People scattered a little, on the sidewalk, looking at their phones, seeming confused but surprisingly calm, except Laura’s friend Walter, who was moving an unopened Red Bull Soda in arcs through the air, as if wielding it, while sometimes saying “what’s the address of the party?” to seemingly no one, with an agitated expression, then abruptly walked away, followed by Laura.

“Wait,” said Paul, and hit her shoulder with a chopping motion while intending to touch it lightly. Laura briefly turned only her head — she was frowning — while continuing to walk away. Paul went with Daniel and Mitch to the other party, which they found after around forty minutes, when everyone else had gone home, to bars, or sheepishly back to Kyle and Gabby’s party.

• • •

When Paul woke, the next afternoon, Laura, 28, had already friended and messaged him on Facebook. She had a MySpace page, as an unsigned rapper, with six songs, including one whose music video, in which she rubs pizza on her face and feeds pizza to her cat, Paul remembered feeling highly amused and impressed by when he first saw it, when it had “gone viral,” to some degree, one or two years ago. In the library, that night, Paul discovered Gabby had defriended him on Facebook and was surprised that Kyle, his closest friend the past two years, except the nine months he was with Michelle, had also defriended him and that both had unfollowed him on Twitter.

The next night, outside Taco Chulo, a Mexican restaurant in Williamsburg, Laura apologized for being late and said she’d gotten lost on the walk from her apartment, eight blocks away.

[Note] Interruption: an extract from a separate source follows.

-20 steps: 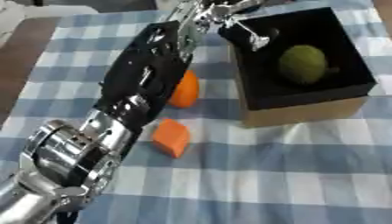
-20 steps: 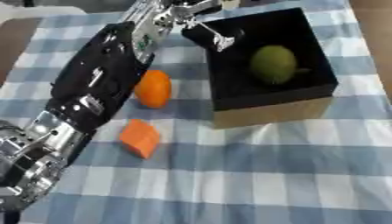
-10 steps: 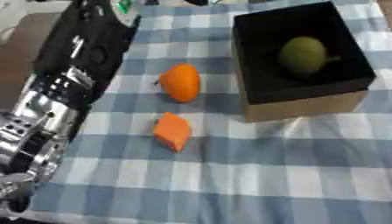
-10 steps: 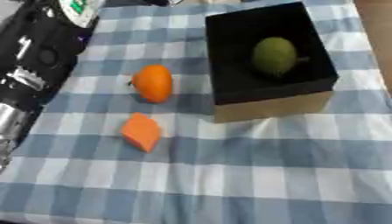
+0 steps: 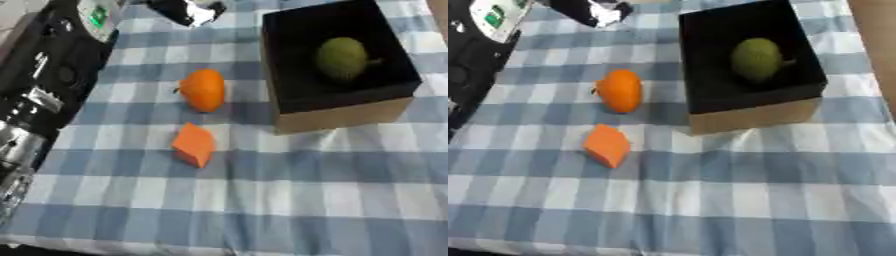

Paul asked if she wanted to eat at Lodge, which had “good chicken fingers,” or Taco Chulo, as they’d previously agreed, and she seemed confused. In Taco Chulo a waiter said to sit “anywhere.” Paul watched Laura move very slowly, in a kind of exploring, it seemed, as if through darkness, to arrive at a four-person table, where once seated, with a slightly desperate expression, not looking at Paul, she focused on signaling a waiter. Paul also focused on signaling a waiter. Laura ordered a margarita, then sometimes turned her head 90 degrees, to her right, to stare outside — at the sidewalk, or the quiet street — with a self-consciously worried expression, seeming disoriented and shy in a distinct, uncommon manner indicating to Paul an underlying sensation of “total yet failing” (as opposed to most people’s “partial and successful”) effort, in terms of the social interaction but, it would often affectingly seem, also generally, in terms of existing. Paul had gradually recognized this demeanor, the past few years, as characteristic, to some degree, of every person, maybe since middle school, with whom he’d been able to form a friendship or enter a relationship (or, it sometimes seemed, earnestly interact and not feel alienated or insane). After finishing a second margarita Laura became attentive and direct, like she’d been at the party, when she had been probably very drunk, Paul realized.